With the Big Dance, “there’s always some coach who thinks he should be in with his sub-.500 conference record, that he finished eighth in his conference but should be in the tournament over a Saint Peter’s,” Ensor said, and the Peacocks’ run served as the ultimate rebuttal.

“We bring a lot of value to that tournament,” Ensor said. “Saint Peter’s was the biggest story of the year. (High-major commissioners) hear that from their media partners, by the way -- ‘Don’t mess with something that’s working really well.' These schools keep it interesting, otherwise those first couple of rounds would be boring.”

Transfer-rule changes

Within weeks of Saint Peter’s galvanizing the nation, Shaheen Holloway and his coaching staff went to Seton Hall and the top seven players transferred out. It was an unprecedented dismantling made possible by the elimination of the sit-out year for transfers.

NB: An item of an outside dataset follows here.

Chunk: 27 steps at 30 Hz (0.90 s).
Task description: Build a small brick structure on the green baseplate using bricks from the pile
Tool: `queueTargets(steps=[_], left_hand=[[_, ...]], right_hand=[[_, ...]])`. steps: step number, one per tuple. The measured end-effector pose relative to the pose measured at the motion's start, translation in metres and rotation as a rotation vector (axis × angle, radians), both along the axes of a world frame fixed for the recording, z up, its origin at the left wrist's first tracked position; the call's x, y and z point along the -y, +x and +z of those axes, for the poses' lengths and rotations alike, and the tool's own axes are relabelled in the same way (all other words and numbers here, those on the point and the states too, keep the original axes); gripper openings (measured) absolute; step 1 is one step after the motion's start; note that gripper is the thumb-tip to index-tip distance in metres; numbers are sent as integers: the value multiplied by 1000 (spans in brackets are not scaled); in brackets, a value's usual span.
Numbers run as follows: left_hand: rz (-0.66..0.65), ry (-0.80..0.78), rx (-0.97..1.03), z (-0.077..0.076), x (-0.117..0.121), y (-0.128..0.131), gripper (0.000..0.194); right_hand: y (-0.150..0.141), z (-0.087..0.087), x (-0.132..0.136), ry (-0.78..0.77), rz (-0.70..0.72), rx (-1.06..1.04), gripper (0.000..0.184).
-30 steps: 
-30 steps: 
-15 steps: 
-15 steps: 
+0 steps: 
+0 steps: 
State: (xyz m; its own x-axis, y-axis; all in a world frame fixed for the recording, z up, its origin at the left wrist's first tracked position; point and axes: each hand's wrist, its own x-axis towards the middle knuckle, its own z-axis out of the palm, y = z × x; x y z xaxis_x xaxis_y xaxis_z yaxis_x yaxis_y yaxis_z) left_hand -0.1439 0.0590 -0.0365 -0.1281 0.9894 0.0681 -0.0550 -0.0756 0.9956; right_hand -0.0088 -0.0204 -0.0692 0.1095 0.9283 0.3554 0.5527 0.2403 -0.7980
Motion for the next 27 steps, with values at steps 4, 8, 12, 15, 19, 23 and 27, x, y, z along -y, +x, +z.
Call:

“That’s the reality of what we’re dealing with right now,” Ensor said. “We’re damaged by it in some cases, but we benefit by it in others. Is Saint Peter’s benefiting? No. But those kids earned the opportunity to play at a higher level. I see the pros and cons.”

One big con?

“I would put some more guardrails around it as far as academics,” Ensor said. “People transferring too many times are going to lose credits and they’re not going to graduate. We’re probably two years away from seeing what the result of all this is.”

Conference realignment

The eight-team MAAC Ensor inherited included La Salle, Army, Holy Cross and Fordham (all now elsewhere). Currently it’s 11 teams, with Monmouth leaving for the Colonial Athletic Association and Mount Saint Mary’s coming in.

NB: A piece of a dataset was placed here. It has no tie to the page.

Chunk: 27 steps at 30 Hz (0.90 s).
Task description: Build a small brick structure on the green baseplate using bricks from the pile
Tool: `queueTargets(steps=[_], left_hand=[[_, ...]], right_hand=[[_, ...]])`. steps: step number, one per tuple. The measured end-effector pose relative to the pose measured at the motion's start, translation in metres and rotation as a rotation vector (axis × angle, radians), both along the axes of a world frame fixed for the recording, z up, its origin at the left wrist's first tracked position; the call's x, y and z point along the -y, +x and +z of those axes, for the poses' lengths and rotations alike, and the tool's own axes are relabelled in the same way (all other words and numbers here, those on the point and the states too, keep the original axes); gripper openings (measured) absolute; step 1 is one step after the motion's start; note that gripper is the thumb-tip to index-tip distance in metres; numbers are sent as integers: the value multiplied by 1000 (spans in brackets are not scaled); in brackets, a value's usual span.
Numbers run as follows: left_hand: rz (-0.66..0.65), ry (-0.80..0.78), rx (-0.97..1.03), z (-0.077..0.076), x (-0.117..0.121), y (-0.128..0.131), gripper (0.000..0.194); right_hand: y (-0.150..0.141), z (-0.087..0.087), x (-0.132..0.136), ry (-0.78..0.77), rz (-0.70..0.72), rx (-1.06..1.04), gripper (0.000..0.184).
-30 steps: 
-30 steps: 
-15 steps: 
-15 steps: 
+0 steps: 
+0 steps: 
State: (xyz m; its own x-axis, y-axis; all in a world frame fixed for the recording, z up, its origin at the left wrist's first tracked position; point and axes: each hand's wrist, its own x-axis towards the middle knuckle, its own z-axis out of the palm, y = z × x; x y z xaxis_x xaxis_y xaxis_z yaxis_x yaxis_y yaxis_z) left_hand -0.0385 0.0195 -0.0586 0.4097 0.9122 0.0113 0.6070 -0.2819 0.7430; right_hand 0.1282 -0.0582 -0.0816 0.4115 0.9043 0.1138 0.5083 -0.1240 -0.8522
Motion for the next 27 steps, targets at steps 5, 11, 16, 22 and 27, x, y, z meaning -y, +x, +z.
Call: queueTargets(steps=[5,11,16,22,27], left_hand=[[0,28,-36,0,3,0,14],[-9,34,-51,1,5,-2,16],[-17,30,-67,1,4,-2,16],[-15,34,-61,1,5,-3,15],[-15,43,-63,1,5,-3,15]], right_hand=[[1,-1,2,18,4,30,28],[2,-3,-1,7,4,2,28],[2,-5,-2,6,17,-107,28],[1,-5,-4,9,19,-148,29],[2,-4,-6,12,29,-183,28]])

“Am I sad Monmouth leaves? Yes, because they’re a really good school and by the way, I could go to their games on the way home from work (at MAAC headquarters in Edison),” Ensor said with a chuckle. “But it was a football decision. I understand it.”

Realignment is part of the fabric, he said, and has been since the Big East formed by raiding the ECAC in the late 1970s. The MAAC has poached and been poached.

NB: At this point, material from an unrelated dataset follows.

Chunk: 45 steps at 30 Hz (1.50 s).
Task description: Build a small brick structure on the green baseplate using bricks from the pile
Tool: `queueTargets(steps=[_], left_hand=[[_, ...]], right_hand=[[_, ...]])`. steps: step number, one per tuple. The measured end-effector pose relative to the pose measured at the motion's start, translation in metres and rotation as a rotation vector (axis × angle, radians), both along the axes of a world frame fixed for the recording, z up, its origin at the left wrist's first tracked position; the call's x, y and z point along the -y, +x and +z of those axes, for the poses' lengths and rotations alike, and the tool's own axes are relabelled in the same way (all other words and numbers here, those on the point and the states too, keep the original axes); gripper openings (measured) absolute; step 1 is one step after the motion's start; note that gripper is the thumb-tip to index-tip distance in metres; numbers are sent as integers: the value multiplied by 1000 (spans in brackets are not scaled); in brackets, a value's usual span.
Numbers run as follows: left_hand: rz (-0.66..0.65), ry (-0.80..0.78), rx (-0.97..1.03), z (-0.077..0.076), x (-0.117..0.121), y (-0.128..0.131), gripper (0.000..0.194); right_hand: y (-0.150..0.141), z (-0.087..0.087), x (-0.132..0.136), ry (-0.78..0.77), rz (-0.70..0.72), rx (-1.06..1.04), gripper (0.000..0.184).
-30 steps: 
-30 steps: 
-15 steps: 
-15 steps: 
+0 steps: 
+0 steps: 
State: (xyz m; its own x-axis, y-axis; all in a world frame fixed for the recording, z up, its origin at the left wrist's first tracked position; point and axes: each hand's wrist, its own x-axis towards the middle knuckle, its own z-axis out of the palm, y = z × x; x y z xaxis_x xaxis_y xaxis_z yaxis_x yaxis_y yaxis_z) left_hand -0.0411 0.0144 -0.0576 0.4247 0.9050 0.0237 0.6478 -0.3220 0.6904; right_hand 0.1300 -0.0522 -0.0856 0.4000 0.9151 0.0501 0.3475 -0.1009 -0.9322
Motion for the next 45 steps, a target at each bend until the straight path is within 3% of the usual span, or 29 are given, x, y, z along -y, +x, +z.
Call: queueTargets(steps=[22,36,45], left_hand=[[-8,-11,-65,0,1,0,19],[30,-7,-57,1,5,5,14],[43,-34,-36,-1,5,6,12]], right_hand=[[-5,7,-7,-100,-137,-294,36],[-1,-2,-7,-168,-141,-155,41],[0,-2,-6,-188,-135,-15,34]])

“I think we’ll probably get to 12 (schools), and it could be (decided) this year,” Ensor said. “We’re talking to a couple of schools.”

The NCAA's long-term stability

“Since the day I got into this business, there’s always been a threat that the majors are going to leave,” Ensor said. He asserts that power conferences “get everything that they want anyway." Why would they take on the responsibility of organizing 26 NCAA championship events -- each a massive logistical undertaking?

“They’re going to run ice hockey? Two-thirds of ice hockey schools aren’t majors,” he said. “They’re going to run lacrosse? They don’t want to do all that. The NCAA serves its purpose. Take your football out and do whatever you want with it -- professionalize it, because that’s where it’s headed -- and leave the rest of it alone, with basketball being a key cornerstone.”

'Some Jersey attitude'

Dismiss Ensor’s insights at your own risk. In a field that churns through executives, he’s survived this long because he can read a room. In 1988 he inked the MAAC to its first TV deal, getting eight men’s basketball games on SportsChannel; this past year 646 MAAC sporting events appeared on various ESPN platforms. The league sponsors 24 sports now, 11 more than it did in 1988, with automatic NCAA Tournament qualifiers in 15 of them (as opposed to two when he started). He’s shepherded a series of non-conference events for MAAC basketball teams, including showcases in Orlando, Ireland and England.

The MAAC’s been good to him, too. Three of his children attended MAAC colleges tuition-free (a fourth went to MIT and became a nuclear engineer), and the league’s presidents trust him.

“They’ve given me a lot of freedom over the years,” he said.

His tenure was crystalized in March. After Saint Peter’s stunned Kentucky, Holloway was asked how his team avoided being pushed around physically.

“You think we're worried about guys trying to muscle us?” Holloway said, referencing his roster's metro-area roots. “We do that.”

It rang familiar to Ensor after 34 years as a mid-major advocate who was awfully tough to muscle.

“I’m a Shore boy with some Jersey attitude,” he said. “I don’t look for trouble, but I don’t let anybody pound on the MAAC.”